If you work on a project you'll likely be part of a team. If you are not, the project is just not big enough yet. Or maybe you are thinking of open sourcing your project. Regardless, learning how to use versioning tools is fundamental if you want to call yourself a "software developer". Most versioning tools also allow you to trigger events (e.g. using "webhooks"). Imagine updating the code and having your tests (because you do write tests don't you?!?), deployment scripts, sanity checks and whatnot run automatically. Kinda like This Too Shall Pass by OK Go.

But what is versioning? The name says it all: it's a way of keeping versions of files stored in a repository. In our case these files happen to be text representing the source code of a program, nonetheless a VCS (Version Control System) can be used for all sorts of files. That is, imagine that a set of files and directory represents a state in time. Without a VCS you end up overwriting those files and, therefore, rewriting the state. With a VCS, you keep the states as a stack. At any point in time you can retrieve an older state or add a new one on top of the stack.

But what if multiple developers work on the same project? Sharing the same stack might yield unexpected results. Imagine Alice and Bob start working on the same state, the one on top of the stack. Now imagine they both change the same set of files but in different ways, for example they change line 48 of utils.py but Alice writes num = 10 while Bob writes num = 5. Now Alice and Bob want to add the new state on top of the stack. There are 3 courses of action:

  1. The latest state overwrites the previous one.
  2. We merge changes such that both lines are kept but the order is picked according to who submitted the new state first.
  3. We warn the developer who submits last that his/her changes cause a conflict with the current state.

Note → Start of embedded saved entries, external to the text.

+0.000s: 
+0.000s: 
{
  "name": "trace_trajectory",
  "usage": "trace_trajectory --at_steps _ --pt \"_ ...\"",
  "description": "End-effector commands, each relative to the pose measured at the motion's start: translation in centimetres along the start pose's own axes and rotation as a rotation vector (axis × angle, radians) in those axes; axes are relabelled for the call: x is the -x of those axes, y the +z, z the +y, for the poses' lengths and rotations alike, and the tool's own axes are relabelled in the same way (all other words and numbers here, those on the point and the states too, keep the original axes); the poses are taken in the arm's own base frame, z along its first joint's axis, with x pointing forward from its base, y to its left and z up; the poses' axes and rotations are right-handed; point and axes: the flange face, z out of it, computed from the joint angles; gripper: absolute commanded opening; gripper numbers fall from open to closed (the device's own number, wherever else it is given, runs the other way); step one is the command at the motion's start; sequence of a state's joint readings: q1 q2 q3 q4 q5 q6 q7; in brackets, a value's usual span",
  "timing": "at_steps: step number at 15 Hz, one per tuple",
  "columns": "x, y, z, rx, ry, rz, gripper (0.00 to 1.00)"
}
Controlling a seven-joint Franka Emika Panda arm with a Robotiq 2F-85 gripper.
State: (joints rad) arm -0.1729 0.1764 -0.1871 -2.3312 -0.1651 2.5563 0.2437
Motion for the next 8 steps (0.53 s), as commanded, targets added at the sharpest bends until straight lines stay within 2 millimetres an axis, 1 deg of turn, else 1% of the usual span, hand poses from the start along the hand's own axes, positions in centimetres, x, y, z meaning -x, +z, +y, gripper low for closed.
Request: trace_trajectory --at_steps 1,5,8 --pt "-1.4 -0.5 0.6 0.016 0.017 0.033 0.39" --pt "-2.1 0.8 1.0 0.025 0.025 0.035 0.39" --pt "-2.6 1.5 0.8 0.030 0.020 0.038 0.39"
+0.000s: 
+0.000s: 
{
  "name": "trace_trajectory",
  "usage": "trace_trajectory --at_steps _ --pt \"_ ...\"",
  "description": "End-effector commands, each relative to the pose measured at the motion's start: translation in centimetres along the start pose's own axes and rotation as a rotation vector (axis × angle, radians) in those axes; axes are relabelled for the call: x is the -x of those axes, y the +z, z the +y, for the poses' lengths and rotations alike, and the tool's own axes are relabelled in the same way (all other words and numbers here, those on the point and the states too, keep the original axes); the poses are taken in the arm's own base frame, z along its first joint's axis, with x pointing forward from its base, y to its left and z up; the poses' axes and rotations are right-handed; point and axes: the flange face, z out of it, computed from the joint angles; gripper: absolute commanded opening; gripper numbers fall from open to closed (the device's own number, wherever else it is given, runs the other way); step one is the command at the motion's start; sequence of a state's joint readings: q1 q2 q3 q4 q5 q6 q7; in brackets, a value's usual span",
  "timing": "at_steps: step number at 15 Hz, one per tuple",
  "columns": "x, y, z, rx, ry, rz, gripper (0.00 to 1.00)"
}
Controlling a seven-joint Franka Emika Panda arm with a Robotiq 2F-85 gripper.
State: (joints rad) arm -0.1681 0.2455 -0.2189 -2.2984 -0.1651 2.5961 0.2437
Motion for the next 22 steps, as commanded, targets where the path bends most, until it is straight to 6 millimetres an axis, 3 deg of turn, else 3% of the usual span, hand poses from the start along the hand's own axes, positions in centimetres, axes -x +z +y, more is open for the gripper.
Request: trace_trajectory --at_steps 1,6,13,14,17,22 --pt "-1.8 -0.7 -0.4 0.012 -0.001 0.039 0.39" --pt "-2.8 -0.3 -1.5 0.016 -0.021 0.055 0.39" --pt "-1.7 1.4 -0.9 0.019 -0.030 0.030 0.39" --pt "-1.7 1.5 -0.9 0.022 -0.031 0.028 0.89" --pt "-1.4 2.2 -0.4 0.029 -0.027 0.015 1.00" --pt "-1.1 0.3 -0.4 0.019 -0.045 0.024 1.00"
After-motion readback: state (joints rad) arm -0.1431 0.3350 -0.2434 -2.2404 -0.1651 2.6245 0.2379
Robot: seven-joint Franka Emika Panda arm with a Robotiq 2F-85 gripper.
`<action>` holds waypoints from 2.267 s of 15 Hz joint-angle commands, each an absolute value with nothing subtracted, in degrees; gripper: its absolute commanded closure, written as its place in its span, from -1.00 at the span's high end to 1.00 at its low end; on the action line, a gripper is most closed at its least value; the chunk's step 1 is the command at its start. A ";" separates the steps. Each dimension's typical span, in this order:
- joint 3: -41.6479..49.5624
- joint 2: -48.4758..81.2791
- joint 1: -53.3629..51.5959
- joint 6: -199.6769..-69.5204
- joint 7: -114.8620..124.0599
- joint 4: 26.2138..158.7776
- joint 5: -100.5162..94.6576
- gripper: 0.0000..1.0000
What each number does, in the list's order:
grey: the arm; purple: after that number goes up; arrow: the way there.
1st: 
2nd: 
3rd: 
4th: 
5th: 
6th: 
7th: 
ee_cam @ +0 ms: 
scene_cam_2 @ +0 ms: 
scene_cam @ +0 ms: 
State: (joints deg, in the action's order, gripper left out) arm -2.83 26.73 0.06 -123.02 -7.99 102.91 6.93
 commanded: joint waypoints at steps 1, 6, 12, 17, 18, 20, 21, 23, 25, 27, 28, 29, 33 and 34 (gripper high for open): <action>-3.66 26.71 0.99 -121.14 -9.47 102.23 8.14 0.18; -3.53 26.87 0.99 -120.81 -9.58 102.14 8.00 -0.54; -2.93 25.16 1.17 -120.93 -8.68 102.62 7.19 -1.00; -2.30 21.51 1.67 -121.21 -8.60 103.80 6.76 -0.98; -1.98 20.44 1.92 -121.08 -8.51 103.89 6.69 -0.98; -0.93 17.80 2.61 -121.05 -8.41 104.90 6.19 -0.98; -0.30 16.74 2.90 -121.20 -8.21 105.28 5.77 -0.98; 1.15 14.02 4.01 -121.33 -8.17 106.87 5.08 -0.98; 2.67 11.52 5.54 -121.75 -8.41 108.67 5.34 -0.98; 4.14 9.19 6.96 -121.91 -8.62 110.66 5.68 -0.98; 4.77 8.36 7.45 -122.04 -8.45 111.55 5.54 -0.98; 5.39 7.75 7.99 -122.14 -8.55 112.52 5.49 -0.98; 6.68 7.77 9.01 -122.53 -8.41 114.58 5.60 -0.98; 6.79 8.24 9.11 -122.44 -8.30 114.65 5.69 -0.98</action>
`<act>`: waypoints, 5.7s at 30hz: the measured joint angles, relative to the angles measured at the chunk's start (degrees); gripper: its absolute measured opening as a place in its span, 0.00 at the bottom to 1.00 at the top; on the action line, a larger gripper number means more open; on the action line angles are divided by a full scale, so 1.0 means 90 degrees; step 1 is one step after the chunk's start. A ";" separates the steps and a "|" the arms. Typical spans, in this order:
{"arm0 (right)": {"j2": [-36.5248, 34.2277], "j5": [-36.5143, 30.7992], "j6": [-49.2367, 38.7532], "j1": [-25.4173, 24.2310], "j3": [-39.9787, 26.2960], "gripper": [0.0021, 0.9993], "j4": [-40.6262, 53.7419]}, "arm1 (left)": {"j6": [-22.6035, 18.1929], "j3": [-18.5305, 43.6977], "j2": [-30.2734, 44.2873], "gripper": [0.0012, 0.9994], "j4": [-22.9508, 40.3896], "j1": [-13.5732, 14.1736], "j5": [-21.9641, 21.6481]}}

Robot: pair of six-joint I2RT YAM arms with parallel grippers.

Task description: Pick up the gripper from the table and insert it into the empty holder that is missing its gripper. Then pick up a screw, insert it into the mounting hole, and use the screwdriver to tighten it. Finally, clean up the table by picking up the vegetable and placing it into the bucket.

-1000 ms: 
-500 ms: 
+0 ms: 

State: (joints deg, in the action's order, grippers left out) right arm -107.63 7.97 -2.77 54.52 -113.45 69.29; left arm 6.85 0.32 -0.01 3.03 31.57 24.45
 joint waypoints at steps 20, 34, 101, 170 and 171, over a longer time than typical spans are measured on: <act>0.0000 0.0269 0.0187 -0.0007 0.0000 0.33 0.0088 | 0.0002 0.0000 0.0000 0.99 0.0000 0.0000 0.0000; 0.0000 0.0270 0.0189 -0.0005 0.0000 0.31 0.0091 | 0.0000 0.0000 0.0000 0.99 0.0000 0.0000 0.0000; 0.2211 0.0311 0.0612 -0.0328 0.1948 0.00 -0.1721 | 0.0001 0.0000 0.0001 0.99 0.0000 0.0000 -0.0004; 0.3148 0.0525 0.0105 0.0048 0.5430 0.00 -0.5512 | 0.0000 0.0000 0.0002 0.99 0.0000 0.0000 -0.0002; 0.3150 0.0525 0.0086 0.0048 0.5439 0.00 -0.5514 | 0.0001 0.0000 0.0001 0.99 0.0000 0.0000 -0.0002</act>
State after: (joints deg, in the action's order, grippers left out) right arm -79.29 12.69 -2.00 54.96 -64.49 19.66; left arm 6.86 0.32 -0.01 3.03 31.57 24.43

The second option is downright silly. Imagine having tens of lines where the same variable is assigned different values. Chaos!

The first option might be viable but, you know, it's not respectful towards other developers to simply overwrite their changes and, most of the time, it's the cause of many errors. What happens if Charlie starts working on the state submitted by Bob? Wrong assumptions!

The third option is the one normally picked in modern VCS. This way the developers can decide whether it is Alice assigning the wrong value to num or Bob. Once the conflict is resolved things continue as usual.

But wouldn't it be nice if every developer could work on a separate stack and, only once a feature is complete or a bug is fixed, "merge" that stack with the main one? This technique is called "branching". Because of its popularity and relatively ease of use we'll take a look at the VCS git.

alt

The tree of life

When I had to learn git I started reading lots of articles and asked for help to friends of mine who were more experienced in versioning. They all had the worst approach: they started teaching me how to use the git CLI. There are two groups of developers: those who do git add ., git commit, git push and start praying that their push doesn't get rejected and those who actually know what they are doing. Until a couple of years ago I was in the first group. Now that I'm part of the second, I invite you to join me. We have cookies!

The first, foremost and fundamental lesson about git is the following: a git repository is a tree.

...

Absorb that, internalize it, make it your mantra for the rest of your life or career: a git repository is a tree. This sentence is incredibly simple and, at the same time, incredibly powerful. Following Elon Musk's beloved first principles every time you have a problem with git you'll resort to this core concept, find what operations you want to perform on the tree and, only then, find the commands you need.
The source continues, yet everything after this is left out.